- _Work item_
The first line of the entries through the line bearing "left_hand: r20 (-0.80": copy these lines exactly and return nothing else.
--- START ---
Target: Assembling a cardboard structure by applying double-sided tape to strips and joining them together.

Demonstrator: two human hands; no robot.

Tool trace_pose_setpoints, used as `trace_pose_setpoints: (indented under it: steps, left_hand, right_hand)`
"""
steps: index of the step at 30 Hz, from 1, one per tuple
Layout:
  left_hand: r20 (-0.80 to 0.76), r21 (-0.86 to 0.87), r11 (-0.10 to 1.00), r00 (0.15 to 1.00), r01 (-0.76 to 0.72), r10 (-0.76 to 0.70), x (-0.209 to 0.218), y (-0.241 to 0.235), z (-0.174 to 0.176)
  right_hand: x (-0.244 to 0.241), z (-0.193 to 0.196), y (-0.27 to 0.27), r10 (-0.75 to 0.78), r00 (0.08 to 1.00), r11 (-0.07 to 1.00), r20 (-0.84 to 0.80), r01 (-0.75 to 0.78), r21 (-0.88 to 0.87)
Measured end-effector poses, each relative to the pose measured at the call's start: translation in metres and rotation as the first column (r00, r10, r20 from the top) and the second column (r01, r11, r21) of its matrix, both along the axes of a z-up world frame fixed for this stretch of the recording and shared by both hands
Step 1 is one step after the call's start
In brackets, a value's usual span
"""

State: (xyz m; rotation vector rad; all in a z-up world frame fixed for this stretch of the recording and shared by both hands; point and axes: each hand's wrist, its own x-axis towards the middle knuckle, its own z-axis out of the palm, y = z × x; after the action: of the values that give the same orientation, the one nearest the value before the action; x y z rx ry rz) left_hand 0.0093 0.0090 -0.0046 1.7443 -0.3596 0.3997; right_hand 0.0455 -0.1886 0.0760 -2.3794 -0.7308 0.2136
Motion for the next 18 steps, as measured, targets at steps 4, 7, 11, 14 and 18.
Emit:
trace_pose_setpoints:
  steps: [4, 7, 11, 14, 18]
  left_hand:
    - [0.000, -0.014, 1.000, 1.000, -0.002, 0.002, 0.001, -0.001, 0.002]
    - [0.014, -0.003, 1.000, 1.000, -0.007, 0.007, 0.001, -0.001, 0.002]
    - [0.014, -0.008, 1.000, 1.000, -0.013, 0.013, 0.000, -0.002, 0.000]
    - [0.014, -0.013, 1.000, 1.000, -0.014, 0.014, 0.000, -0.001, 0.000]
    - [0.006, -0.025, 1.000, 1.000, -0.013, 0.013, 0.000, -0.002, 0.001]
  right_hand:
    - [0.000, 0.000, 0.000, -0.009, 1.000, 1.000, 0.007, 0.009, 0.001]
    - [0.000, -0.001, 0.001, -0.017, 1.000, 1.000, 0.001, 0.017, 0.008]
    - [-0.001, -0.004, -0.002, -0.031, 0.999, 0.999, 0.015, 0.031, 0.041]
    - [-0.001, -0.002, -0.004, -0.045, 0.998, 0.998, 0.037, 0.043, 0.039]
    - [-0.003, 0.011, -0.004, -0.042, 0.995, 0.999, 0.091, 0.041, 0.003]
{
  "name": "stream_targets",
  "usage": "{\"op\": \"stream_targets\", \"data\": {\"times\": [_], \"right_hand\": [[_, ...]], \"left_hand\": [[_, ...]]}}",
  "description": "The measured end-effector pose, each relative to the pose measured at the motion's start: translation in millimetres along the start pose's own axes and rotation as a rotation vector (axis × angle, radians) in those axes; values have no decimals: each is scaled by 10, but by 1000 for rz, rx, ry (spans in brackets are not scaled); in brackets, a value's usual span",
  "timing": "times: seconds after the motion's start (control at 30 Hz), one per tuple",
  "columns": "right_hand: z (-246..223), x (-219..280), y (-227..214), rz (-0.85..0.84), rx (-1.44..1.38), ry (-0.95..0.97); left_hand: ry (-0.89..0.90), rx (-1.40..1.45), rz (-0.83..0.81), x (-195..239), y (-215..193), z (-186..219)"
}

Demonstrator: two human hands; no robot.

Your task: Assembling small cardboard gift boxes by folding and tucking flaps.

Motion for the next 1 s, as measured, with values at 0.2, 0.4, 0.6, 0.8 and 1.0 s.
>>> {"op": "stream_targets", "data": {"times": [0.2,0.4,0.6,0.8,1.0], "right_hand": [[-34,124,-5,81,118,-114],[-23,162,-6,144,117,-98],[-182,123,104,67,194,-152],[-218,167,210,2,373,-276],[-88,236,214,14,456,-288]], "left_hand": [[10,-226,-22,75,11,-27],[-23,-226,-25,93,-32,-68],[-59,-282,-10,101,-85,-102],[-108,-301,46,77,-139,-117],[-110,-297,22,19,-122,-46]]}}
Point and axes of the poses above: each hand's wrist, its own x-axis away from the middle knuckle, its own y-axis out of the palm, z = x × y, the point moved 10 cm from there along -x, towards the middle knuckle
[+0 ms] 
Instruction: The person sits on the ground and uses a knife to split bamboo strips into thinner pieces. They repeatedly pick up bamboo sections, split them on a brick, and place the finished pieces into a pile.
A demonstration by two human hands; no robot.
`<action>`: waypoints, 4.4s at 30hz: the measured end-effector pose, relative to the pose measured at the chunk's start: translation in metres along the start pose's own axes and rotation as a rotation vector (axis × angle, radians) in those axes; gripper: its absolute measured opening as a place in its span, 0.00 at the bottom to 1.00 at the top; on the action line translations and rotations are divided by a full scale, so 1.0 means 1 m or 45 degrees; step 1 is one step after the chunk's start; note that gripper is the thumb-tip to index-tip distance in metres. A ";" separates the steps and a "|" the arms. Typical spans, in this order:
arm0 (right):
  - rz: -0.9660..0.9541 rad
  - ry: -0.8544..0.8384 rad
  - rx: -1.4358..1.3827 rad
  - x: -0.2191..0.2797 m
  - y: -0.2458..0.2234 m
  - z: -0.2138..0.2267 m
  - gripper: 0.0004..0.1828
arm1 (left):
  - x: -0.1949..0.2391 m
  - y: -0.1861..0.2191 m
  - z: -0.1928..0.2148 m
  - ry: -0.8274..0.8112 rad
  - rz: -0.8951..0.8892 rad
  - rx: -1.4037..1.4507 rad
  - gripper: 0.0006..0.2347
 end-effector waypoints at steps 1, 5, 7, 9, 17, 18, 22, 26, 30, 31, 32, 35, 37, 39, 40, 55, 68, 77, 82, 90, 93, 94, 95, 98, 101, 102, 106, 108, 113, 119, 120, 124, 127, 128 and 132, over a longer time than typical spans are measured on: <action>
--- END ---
- _Expected answer_
Target: Assembling a cardboard structure by applying double-sided tape to strips and joining them together.

Demonstrator: two human hands; no robot.

Tool trace_pose_setpoints, used as `trace_pose_setpoints: (indented under it: steps, left_hand, right_hand)`
"""
steps: index of the step at 30 Hz, from 1, one per tuple
Layout:
  left_hand: r20 (-0.80 to 0.76), r21 (-0.86 to 0.87), r11 (-0.10 to 1.00), r00 (0.15 to 1.00), r01 (-0.76 to 0.72), r10 (-0.76 to 0.70), x (-0.209 to 0.218), y (-0.241 to 0.235), z (-0.174 to 0.176)

With this, the output is complete.